The examples he chooses, playing piano and mountain climbing, are go to examples for activities that require non-propositional knowledge acquired through implicit learning, developed through deliberate practice in, ideally, a flow state. Programming, then, must also at least partially have such procedural skills that rely on tacit knowledge. And his criticism is that we don’t talk about that enough. This also aligns well with Naur’s view.
The last thing I want to say about easy and the critical thing to distinguish it from simple is that easy is relative. Playing the violin and reading German are really hard for me. They’re easy for other people, certain other people. So unlike simple where we can go and look for interleavings, look for braiding, easy is always going to be, easy for whom, or hard for whom? It’s a relative term.
The fact that we throw these things around sort of casually saying, “Oh, I like to use that technology because it’s simple”. And when I’m saying “simple”, I mean easy. And when I am saying “easy”, I mean because I already know something that looks very much alike that. It’s how this whole thing degrades and we can never have an objective discussion about the qualities that matter to us in our software.
In summary, for Hickey simple is an objective property of the thing we are looking at, and easy is relative, depending on the convenience, familiarity, and capability of the person talking about it. We throw both of these terms around as if they are interchangeable, which makes productive conversations about simplicity really difficult.
Reasoning about programs with limited analytical capacity
On top of our imprecise usage of the words “simple” and “easy”, we are faced with the limitations of our cognitive system.
How can we possibly make things that are reliable that we don’t understand? It’s very, very difficult. I think Professor Sussman made a great point saying there’s going to be this tradeoff. As we make things more flexible and extensible and dynamic, in some possible futures for some kinds of systems, we are going to make a tradeoff in our ability to understand their behavior and make sure that they’re correct. But for the things that we want to understand and make sure are correct, we’re going to be limited. We’re going to be limited to our understanding.
And our understanding is very limited, right? There’s the whole notion of how many balls can you keep in the air at a time, or how many things can you keep in mind at a time? It’s a limited number, and it’s a very small number. So we can only consider a few things and — when things are intertwined together — we lose the ability to take them in isolation.
So if every time I think I pull out a new part of the software I need to comprehend, and it’s attached to another thing, I had to pull that other thing into my mind because I can’t think about the one without the other. That’s the nature of them being intertwined. So every intertwining is adding this burden, and the burden is kind of combinatorial as to the number of things that we can consider. So, fundamentally, this complexity — and by complexity I mean this braiding together of things — is going to limit our ability to understand our systems.

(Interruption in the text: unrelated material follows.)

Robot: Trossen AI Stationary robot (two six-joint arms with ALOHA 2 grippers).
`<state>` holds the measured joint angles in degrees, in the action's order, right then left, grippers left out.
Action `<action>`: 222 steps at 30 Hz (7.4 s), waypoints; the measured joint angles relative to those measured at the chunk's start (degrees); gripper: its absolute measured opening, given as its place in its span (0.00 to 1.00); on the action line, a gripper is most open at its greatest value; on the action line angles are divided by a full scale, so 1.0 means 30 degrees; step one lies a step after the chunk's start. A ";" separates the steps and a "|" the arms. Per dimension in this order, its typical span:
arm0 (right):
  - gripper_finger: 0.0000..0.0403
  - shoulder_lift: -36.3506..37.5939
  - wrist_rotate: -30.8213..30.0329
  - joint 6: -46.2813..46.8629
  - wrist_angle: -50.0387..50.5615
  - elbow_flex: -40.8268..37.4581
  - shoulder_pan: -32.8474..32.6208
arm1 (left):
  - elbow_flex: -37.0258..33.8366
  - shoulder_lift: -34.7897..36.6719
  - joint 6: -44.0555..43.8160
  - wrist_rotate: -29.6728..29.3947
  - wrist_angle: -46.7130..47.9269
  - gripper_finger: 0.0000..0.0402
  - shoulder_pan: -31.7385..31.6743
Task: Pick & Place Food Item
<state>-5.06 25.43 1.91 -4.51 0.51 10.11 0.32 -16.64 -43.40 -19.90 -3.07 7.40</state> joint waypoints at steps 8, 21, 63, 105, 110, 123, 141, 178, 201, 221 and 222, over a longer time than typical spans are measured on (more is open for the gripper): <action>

It’s extremely easy to run into combinatorial explosion, so we must cautiously decide how many concepts we want to deal with at a time. The main challenge is when “braided” complex concepts require us to pull in too many ideas that go beyond our limited intellectual capacity. It becomes much harder, and perhaps even impossible, to make sense of such concepts.
One way to deal with this is, of course, to stop trying to understand their inner workings altogether and reduce our understanding to just their utility in the form of a much simpler interface that hides all the complexity of its inner workings. We know this approach works and we have scaled our way to where we are today mostly using this technique.
But of course, this comes to bite us as soon as we have to make changes…
If you’re going to change software, you’re going to need to analyze what it does and make decisions about what it ought to do. At least you’re going to have to go and say: What is the impact of this potential change? And what parts of the software do I need to go to to effect the change?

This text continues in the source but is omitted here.